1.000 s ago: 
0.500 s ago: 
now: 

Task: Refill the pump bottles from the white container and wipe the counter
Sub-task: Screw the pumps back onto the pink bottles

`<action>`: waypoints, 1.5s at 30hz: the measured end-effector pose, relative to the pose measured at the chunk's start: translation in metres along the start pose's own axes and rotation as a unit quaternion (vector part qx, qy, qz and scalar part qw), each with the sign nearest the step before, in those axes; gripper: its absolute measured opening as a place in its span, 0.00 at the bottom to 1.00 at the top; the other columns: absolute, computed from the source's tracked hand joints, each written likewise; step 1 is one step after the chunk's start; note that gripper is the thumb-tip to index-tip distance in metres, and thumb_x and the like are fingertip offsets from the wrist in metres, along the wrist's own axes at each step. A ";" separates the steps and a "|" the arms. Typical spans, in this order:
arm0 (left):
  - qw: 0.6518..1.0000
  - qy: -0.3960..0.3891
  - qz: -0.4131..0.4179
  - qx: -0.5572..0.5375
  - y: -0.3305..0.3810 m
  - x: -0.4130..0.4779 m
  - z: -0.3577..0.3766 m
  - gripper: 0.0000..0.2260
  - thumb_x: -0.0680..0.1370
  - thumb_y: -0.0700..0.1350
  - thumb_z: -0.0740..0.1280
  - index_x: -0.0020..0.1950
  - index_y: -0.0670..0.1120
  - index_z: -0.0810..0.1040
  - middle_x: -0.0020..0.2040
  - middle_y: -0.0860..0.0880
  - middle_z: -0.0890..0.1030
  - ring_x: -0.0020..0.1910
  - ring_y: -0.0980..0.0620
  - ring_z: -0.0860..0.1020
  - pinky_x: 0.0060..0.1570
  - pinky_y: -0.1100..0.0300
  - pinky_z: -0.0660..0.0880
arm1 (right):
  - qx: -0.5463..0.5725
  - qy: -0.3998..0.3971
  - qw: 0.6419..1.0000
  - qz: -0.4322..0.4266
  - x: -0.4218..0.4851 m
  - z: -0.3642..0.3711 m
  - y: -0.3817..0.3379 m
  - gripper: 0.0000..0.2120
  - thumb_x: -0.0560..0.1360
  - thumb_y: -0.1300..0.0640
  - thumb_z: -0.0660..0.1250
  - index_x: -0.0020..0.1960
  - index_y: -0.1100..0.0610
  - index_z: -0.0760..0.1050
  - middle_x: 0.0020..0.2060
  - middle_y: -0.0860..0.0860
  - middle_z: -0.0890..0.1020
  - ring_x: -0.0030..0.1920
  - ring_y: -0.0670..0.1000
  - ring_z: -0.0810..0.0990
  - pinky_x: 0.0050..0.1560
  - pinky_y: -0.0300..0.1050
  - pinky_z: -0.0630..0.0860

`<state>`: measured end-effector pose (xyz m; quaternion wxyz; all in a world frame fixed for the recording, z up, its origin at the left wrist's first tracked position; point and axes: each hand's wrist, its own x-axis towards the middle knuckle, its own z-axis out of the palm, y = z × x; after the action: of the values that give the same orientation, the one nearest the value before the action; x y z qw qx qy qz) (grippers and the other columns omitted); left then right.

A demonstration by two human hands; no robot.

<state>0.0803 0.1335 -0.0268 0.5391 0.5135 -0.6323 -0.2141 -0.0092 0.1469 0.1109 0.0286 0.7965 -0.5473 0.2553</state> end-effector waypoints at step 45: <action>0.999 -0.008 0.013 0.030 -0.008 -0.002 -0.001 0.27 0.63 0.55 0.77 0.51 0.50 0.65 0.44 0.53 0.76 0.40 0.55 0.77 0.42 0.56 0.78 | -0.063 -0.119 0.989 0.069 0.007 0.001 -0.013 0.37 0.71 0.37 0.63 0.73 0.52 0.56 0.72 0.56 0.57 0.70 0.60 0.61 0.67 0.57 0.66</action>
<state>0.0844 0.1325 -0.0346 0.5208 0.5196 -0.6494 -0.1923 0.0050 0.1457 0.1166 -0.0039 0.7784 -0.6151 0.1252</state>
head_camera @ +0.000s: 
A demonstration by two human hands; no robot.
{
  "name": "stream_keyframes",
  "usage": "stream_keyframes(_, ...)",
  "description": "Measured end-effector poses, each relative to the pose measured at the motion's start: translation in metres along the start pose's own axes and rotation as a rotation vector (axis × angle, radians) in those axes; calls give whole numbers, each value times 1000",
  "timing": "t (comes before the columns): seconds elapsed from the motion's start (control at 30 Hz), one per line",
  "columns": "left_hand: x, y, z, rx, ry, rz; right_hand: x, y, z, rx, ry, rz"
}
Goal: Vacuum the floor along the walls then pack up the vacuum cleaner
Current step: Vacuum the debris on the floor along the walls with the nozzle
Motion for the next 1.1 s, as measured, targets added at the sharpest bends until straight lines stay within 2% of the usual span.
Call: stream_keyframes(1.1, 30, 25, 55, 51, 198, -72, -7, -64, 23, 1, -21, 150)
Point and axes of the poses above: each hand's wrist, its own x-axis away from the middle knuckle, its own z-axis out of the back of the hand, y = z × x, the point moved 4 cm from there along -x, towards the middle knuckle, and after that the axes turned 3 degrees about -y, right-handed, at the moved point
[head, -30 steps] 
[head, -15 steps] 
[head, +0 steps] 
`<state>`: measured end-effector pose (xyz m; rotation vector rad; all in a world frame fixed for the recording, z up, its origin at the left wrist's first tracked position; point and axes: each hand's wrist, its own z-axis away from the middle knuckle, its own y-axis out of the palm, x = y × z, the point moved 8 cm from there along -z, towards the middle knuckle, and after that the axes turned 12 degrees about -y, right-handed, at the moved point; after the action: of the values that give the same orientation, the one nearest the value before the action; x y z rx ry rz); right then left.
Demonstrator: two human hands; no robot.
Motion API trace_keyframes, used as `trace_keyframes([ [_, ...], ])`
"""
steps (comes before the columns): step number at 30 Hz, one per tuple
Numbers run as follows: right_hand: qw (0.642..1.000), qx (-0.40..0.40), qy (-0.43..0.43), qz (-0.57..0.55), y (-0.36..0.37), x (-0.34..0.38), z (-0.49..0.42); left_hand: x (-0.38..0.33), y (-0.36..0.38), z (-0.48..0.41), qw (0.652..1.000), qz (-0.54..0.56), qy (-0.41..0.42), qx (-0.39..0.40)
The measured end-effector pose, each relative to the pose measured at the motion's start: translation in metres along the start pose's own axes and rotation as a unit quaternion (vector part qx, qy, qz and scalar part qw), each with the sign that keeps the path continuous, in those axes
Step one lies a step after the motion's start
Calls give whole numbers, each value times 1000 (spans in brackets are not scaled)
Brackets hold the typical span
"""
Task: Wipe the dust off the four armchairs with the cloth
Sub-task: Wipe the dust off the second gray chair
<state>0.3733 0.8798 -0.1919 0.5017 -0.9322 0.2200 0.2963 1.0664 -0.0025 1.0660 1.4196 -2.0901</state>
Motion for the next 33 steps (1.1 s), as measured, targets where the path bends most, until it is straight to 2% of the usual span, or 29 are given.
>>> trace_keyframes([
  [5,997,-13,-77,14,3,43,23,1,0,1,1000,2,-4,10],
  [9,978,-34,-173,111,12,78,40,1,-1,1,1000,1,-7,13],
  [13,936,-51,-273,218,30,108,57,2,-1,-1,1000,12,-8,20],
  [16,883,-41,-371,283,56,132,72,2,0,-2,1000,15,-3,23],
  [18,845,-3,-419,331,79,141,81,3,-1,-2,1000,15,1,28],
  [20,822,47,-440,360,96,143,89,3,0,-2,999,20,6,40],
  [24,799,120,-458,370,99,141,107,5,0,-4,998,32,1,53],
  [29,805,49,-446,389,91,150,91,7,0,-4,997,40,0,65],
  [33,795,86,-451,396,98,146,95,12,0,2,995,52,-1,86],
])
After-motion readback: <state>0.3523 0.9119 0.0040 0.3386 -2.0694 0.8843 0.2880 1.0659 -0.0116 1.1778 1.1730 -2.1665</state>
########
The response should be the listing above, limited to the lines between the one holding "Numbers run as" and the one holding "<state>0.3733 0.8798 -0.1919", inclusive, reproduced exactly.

Answer to the exercise -
Numbers run as follows: right_hand: qw (0.642..1.000), qx (-0.40..0.40), qy (-0.43..0.43), qz (-0.57..0.55), y (-0.36..0.37), x (-0.34..0.38), z (-0.49..0.42); left_hand: x (-0.38..0.33), y (-0.36..0.38), z (-0.48..0.41), qw (0.652..1.000), qz (-0.54..0.56), qy (-0.41..0.42), qx (-0.39..0.40)
The measured end-effector pose, each relative to the pose measured at the motion's start: translation in metres along the start pose's own axes and rotation as a unit quaternion (vector part qx, qy, qz and scalar part qw), each with the sign that keeps the path continuous, in those axes
Step one lies a step after the motion's start
Calls give whole numbers, each value times 1000 (spans in brackets are not scaled)
Brackets hold the typical span
"""
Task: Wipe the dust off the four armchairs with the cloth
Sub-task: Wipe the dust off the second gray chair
<state>0.3733 0.8798 -0.1919 0.5017 -0.9322 0.2200 0.2963 1.0664 -0.0025 1.0660 1.4196 -2.0901</state>

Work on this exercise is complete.